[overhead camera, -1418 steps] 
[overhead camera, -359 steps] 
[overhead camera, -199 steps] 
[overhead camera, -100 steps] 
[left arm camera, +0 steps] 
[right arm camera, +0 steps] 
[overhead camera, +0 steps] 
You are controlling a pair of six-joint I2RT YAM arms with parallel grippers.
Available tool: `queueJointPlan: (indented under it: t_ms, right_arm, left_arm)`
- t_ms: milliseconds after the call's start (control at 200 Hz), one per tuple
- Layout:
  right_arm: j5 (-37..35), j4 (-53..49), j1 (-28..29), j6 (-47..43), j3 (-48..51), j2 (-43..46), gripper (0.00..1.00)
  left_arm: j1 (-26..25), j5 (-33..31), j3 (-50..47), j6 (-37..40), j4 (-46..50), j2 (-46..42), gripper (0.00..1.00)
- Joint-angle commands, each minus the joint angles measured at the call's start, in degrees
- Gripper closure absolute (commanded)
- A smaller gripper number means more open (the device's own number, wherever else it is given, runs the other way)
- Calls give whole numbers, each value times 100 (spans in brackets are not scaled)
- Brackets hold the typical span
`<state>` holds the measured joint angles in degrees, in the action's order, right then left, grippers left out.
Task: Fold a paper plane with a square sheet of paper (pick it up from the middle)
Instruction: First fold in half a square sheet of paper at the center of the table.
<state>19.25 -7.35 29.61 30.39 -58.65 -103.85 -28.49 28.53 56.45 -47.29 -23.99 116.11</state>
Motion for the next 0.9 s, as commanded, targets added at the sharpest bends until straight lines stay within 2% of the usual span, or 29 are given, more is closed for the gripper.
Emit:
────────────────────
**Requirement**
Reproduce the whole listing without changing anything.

**Output of the task**
[overhead camera, -1418 steps] 
[overhead camera, -359 steps] 
[overhead camera, -199 steps] 
[overhead camera, -100 steps] 
[left arm camera, +0 steps] 
[right arm camera, +0 steps] 
[overhead camera, +0 steps] 
You are controlling a pair of six-joint I2RT YAM arms with parallel grippers.
Available tool: `queueJointPlan: (indented under it: t_ms, right_arm, left_arm)`
- t_ms: milliseconds after the call's start (control at 200 Hz), one per tuple
- Layout:
  right_arm: j5 (-37..35), j4 (-53..49), j1 (-28..29), j6 (-47..43), j3 (-48..51), j2 (-43..46), gripper (0.00..1.00)
  left_arm: j1 (-26..25), j5 (-33..31), j3 (-50..47), j6 (-37..40), j4 (-46..50), j2 (-46..42), gripper (0.00..1.00)
- Joint-angle commands, each minus the joint angles measured at the call's start, in degrees
- Gripper closure absolute (commanded)
- A smaller gripper number means more open (the device's own number, wherever else it is given, runs the other way)
- Calls give whole numbers, each value times 100 (spans in brackets are not scaled)
- Brackets hold the typical span
`<state>` holds the measured joint angles in degrees, in the action's order, right then left, grippers left out.
Task: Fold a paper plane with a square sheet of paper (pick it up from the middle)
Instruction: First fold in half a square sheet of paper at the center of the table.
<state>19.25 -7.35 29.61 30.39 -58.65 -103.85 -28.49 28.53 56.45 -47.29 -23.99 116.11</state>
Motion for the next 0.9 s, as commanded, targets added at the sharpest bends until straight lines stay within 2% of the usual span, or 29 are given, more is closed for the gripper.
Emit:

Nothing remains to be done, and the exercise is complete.